Research in our laboratory sought to reconcile the
classical model of phagocytosis with the paradigm of
ER-mediated entry. To this end, we compared the contribution of the ER and of endosomes to the formation
of nascent phagosomes by a variety of quantitative
methods, including biochemical, immunological,
fluorescence imaging, and electron microscopy techniques. Not one of these approaches supported the
fusion of the ER with plasma membrane during
phagocytosis or a contribution of the ER to phagosome maturation (43). Instead, the limiting
membrane of phagosomes was confirmed to derive
largely from the plasma membrane, becoming subsequently modified through a series of fusion reactions
with subcompartments of the endocytic pathway.

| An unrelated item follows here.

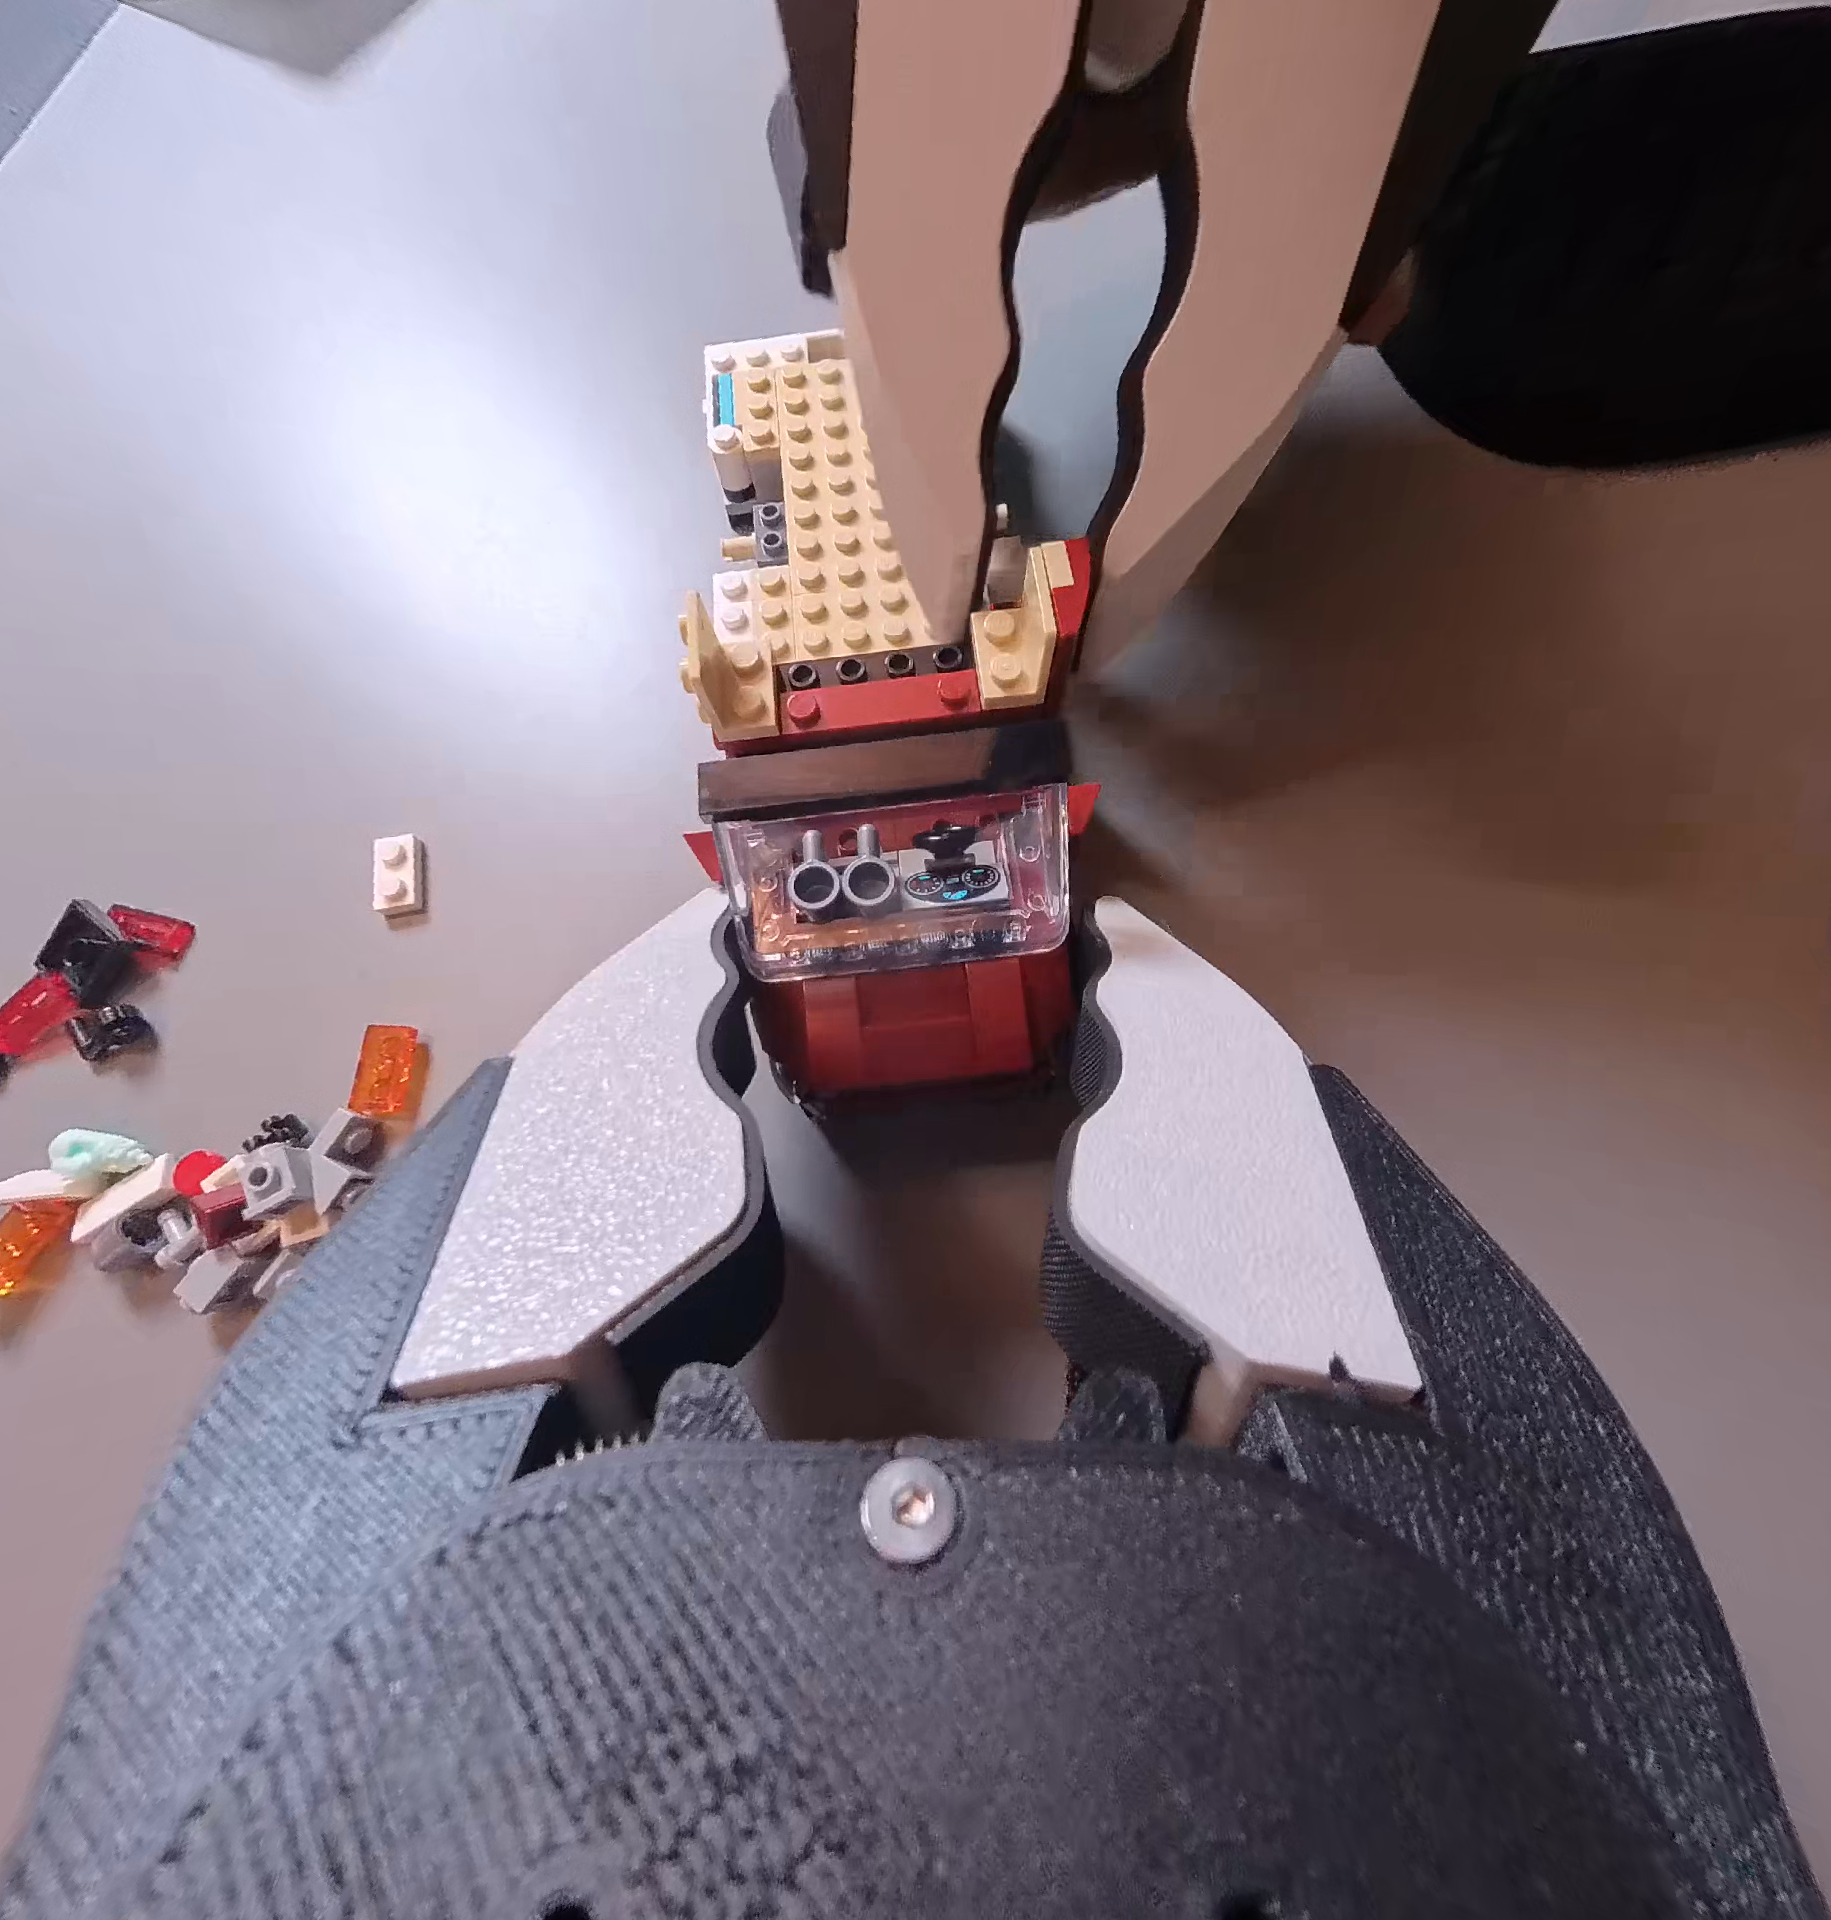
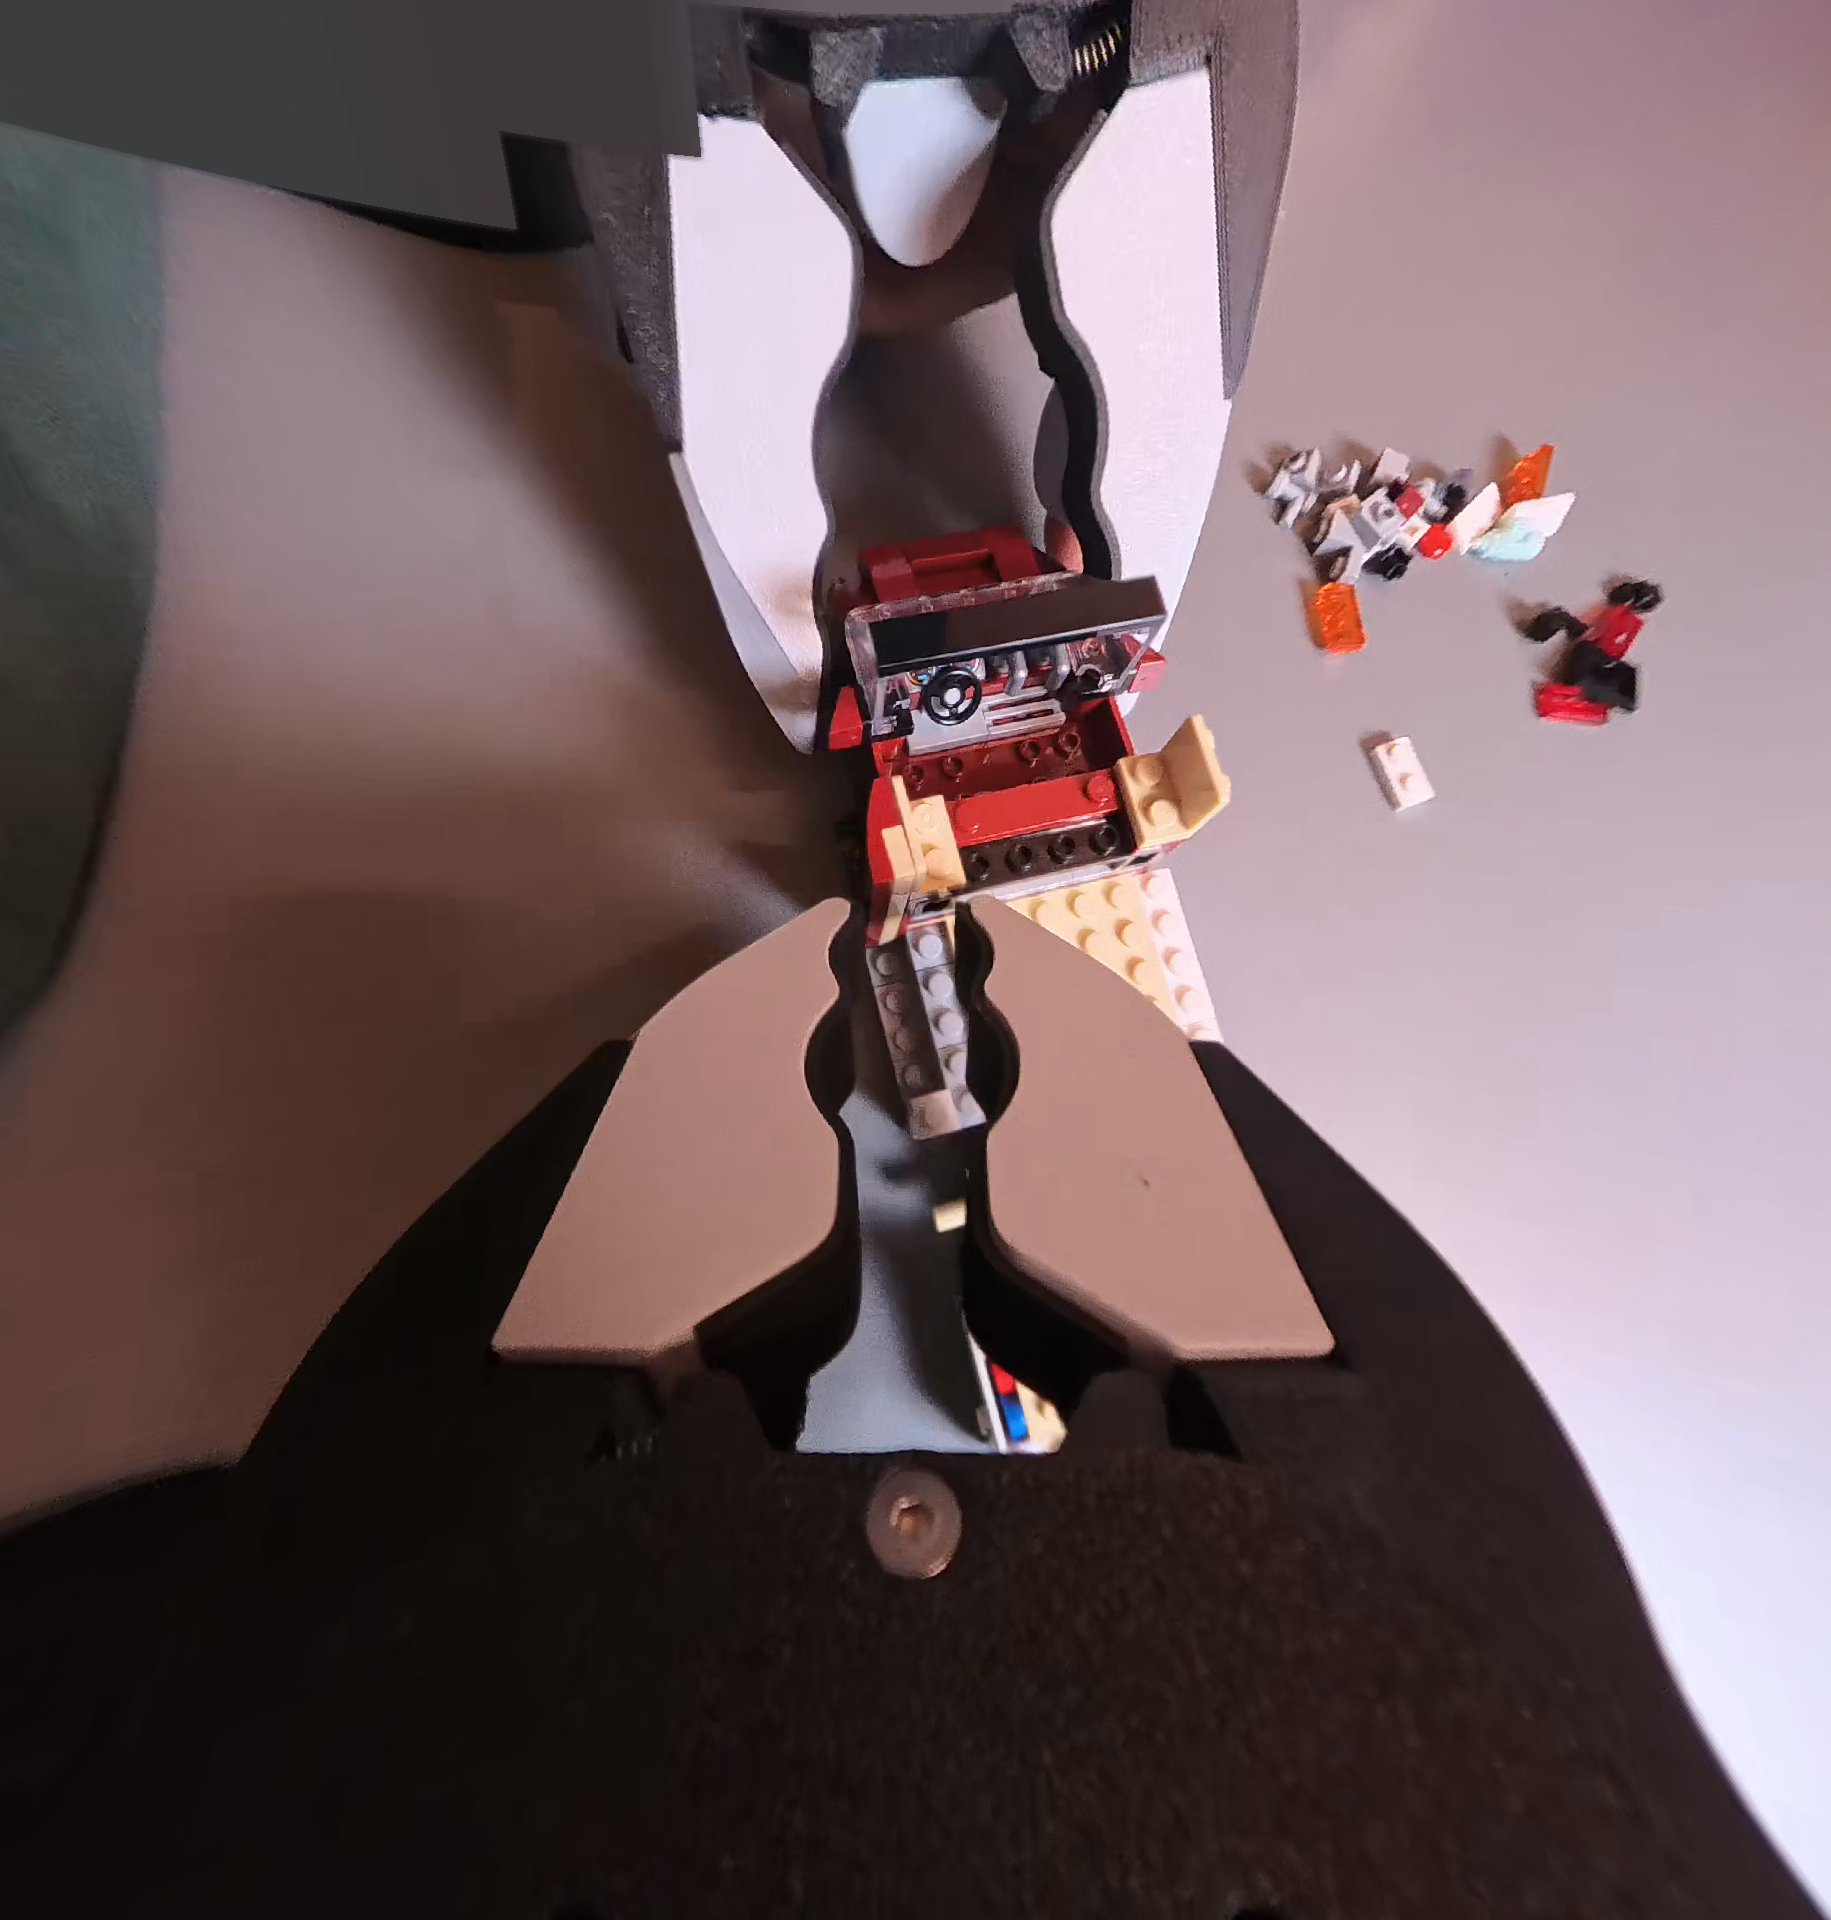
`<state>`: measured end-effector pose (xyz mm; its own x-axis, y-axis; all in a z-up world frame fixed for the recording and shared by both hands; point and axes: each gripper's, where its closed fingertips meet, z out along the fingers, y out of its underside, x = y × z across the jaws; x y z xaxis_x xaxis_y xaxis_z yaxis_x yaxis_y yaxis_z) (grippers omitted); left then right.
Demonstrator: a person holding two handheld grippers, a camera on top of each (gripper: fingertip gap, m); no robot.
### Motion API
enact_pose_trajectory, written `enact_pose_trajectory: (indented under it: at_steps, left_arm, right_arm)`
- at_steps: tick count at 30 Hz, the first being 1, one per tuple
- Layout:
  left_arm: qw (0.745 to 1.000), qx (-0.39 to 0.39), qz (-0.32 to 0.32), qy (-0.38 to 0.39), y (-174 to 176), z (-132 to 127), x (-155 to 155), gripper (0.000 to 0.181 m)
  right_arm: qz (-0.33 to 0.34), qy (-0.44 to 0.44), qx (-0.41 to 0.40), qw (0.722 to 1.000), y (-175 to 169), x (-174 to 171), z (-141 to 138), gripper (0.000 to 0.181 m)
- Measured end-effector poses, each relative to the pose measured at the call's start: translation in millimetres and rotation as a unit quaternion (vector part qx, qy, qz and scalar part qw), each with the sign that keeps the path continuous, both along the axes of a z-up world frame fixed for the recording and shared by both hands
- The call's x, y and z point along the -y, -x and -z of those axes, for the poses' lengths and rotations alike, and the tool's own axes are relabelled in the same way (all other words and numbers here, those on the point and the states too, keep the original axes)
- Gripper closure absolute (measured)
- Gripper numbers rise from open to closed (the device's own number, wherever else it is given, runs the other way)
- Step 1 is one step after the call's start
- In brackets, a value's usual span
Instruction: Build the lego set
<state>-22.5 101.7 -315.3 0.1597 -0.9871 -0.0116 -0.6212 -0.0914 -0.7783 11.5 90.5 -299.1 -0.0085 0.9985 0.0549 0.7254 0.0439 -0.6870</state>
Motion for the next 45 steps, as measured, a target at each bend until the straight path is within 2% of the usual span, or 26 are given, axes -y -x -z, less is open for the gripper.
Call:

In
view of the existing evidence, we conclude that the
contribution of the ER to the phagosomal membrane
is at best small and favor the canonical concept that
phagocytosis and maturation involve primarily the
plasma membrane and endocytic organelles.
Exocytosis and the Secretion
of Cytokines During
Phagosome Formation
Using the endocytic pathway, particularly the recycling endosomes, as a source of membrane for phagosome formation has an added bonus feature.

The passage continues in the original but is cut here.